Mathematically, standard diffusion is described by two fundamental equations.

Fick’s First Law: Particles move from high-to-low concentration.

j=-D\frac{\partial n}{\partial x}

where n is the number of particles, x is the location of the particles, D is the diffusion constant, and  j is the flux of particles.

Fick’s Second Law: Conservation of particles combined with Fick’s First Law leads to the diffusion equation.

If particles cannot be created or destroyed, they follow a conservation law:

\frac{\partial n}{\partial t} = -\frac{\partial j}{\partial x}

Combining the conservation law with Fick’s First Law gives us the diffusion equation:

\frac{\partial n}{\partial t} = D \frac{\partial^2 n}{\partial x^2}

Brownian Motion

In 1827 Robert Brown looked at pollen in water under a microscope, see Wikipedia page for simulations of the observations. Much to his surprise, the pollen acts as if it alive! Brown verified that pollen is not alive and any small, inorganic particle followed similar motion. In 1905, during Einstein’s miracle year, he wrote a paper on an atomistic description that describes Brownian Motion.
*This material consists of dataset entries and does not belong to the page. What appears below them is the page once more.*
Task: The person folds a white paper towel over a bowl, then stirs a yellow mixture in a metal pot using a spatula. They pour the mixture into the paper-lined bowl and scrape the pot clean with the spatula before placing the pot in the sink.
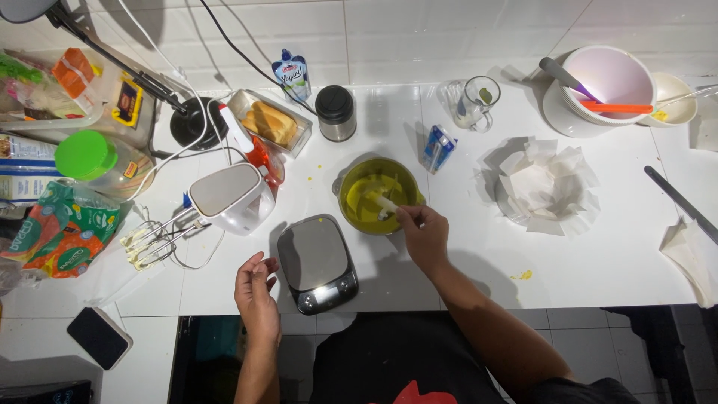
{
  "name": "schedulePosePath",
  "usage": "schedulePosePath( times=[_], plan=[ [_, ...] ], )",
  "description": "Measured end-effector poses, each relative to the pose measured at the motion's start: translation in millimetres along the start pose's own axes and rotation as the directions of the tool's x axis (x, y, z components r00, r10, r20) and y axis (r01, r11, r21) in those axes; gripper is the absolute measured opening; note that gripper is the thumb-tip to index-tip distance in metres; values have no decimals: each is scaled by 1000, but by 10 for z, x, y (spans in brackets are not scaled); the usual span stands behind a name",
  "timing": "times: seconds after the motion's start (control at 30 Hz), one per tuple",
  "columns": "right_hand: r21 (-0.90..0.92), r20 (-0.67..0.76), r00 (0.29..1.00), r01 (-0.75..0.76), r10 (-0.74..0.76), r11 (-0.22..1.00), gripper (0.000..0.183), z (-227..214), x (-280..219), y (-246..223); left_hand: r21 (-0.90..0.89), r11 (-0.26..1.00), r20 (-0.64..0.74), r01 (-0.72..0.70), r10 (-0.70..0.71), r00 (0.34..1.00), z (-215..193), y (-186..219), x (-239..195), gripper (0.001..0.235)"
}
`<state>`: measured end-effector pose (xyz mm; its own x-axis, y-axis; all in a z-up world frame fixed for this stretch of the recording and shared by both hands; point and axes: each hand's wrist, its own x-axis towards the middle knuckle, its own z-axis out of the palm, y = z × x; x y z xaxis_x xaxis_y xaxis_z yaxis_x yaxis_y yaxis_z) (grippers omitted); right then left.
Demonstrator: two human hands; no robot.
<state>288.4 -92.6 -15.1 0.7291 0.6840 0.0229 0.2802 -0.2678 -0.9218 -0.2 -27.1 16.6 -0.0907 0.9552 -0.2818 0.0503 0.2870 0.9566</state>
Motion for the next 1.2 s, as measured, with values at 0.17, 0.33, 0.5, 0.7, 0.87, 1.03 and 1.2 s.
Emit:
schedulePosePath(
  times=[0.17,0.33,0.5,0.7,0.87,1.03,1.2],
  plan=[
    [-11,-26,1000,6,-6,1000,19,3,-6,7,0,1000,3,2,-2,1000,2,-16,9,33],
    [-34,7,1000,1,-1,999,20,-3,-12,-14,-10,1000,6,-8,8,1000,9,-25,17,31],
    [-36,28,999,-31,32,999,20,-19,31,-61,-4,1000,8,0,0,1000,11,8,20,32],
    [-106,-20,995,92,-95,990,22,-18,33,-72,-12,1000,-1,0,0,1000,-32,-23,54,31],
    [-223,-34,971,223,-236,949,22,9,84,-4,-18,1000,-8,9,-9,1000,-49,-8,51,32],
    [-255,81,963,268,-255,929,18,10,138,31,-23,1000,4,11,-11,1000,-55,0,49,34],
    [-324,42,913,396,-405,859,16,47,170,108,-24,1000,4,-1,1,1000,-36,5,89,34]
  ],
)
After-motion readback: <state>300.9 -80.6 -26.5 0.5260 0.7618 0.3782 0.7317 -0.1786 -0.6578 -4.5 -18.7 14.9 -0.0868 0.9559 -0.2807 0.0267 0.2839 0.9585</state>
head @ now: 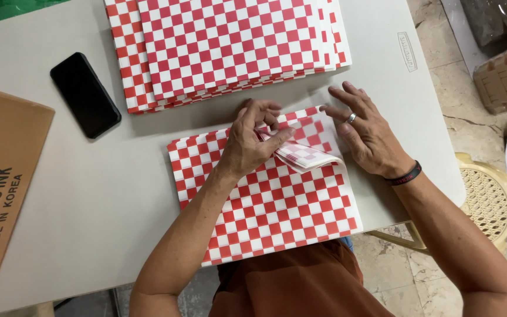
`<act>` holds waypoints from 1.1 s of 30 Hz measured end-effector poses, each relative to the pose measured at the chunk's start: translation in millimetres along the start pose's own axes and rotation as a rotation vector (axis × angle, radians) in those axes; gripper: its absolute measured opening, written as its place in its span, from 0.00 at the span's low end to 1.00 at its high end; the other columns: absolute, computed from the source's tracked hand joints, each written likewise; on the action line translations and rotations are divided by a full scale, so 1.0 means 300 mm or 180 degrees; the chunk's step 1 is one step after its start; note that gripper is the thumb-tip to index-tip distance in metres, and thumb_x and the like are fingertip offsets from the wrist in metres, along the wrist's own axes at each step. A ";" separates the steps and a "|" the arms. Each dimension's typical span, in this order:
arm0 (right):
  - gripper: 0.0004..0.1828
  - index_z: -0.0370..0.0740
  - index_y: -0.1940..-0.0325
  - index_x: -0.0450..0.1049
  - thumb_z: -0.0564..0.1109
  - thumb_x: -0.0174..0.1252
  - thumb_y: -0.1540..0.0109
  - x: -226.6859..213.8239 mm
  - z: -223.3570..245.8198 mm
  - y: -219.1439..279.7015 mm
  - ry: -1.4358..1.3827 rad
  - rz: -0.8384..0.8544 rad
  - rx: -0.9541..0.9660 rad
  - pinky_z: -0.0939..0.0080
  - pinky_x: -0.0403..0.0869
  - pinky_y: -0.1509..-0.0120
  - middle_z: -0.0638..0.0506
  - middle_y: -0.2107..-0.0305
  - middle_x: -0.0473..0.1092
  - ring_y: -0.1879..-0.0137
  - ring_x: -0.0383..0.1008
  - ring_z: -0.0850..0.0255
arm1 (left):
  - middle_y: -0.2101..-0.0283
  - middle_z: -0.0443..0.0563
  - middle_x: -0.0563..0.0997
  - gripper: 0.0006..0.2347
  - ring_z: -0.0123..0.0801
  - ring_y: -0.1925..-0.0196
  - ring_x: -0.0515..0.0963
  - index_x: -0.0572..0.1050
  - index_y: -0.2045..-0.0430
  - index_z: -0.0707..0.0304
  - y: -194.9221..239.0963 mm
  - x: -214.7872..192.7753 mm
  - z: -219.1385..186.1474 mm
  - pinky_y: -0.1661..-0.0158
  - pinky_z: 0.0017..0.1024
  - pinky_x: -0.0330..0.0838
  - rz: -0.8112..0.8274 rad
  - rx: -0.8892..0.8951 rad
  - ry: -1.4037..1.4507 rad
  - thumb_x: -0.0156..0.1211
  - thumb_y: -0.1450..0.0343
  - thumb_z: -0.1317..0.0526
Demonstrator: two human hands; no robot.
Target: Folding stacks of red and white checkered paper sheets into a specific shape for food packaging.
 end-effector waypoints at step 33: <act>0.27 0.49 0.38 0.76 0.58 0.34 0.27 0.012 0.016 -0.008 0.0327 0.0064 0.0038 0.31 0.47 0.22 0.38 0.30 0.59 0.22 0.48 0.35 | 0.55 0.50 0.82 0.15 0.50 0.42 0.78 0.76 0.85 0.62 -0.008 0.006 -0.030 0.43 0.44 0.66 0.0052 0.0146 -0.0296 0.67 0.28 0.55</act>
Point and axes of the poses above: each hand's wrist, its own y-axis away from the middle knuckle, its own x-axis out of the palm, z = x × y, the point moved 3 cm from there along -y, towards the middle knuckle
In 1908 Langevin used a different approach (that is “infinitely simpler” in his words) to describe Brownian motion. The general explanations are outlined below.

1. Einstein’s Derivation

Einstein’s goal was a probability based description of Brownian motion that connects to Fick’s law. Einstein makes several assumptions about the particles, including

In the end, Einstein finds a solution that is Gaussian, implying that the mean square displacement is linear in time for Brownian motion:

< x^2> = t

More generally, the mean square displacement could depend on some power of time, usually parameterized as

< x^2> = t^\alpha

where \alpha=1 is Brownian, 0<\alpha<1 is subdiffusive, 1<\alpha<2 is superdiffusive, and ballistic is \alpha=2. Note, one can get up to \alpha=3 in certain turbulent regimes.

2. Langevin’s Derivation
The Langevin approach is to start with a particle based description. The first assumption is the equipartition theorem to determine the kinetic energy (KE)
KE = \frac{k_B T}{2} = m (\frac{d^2 x}{dt^2})^2

Then, one looks at the actual forces on the particle:

KE = Stoke’s + stochastic variable
m (\frac{d^2 x}{dt^2})^2 = -6 \pi \eta r \frac{dx}{dt} + X
where X is a stochastic variable. It is assumed to be zero mean, unit variance, and no time correlations, aka white noise.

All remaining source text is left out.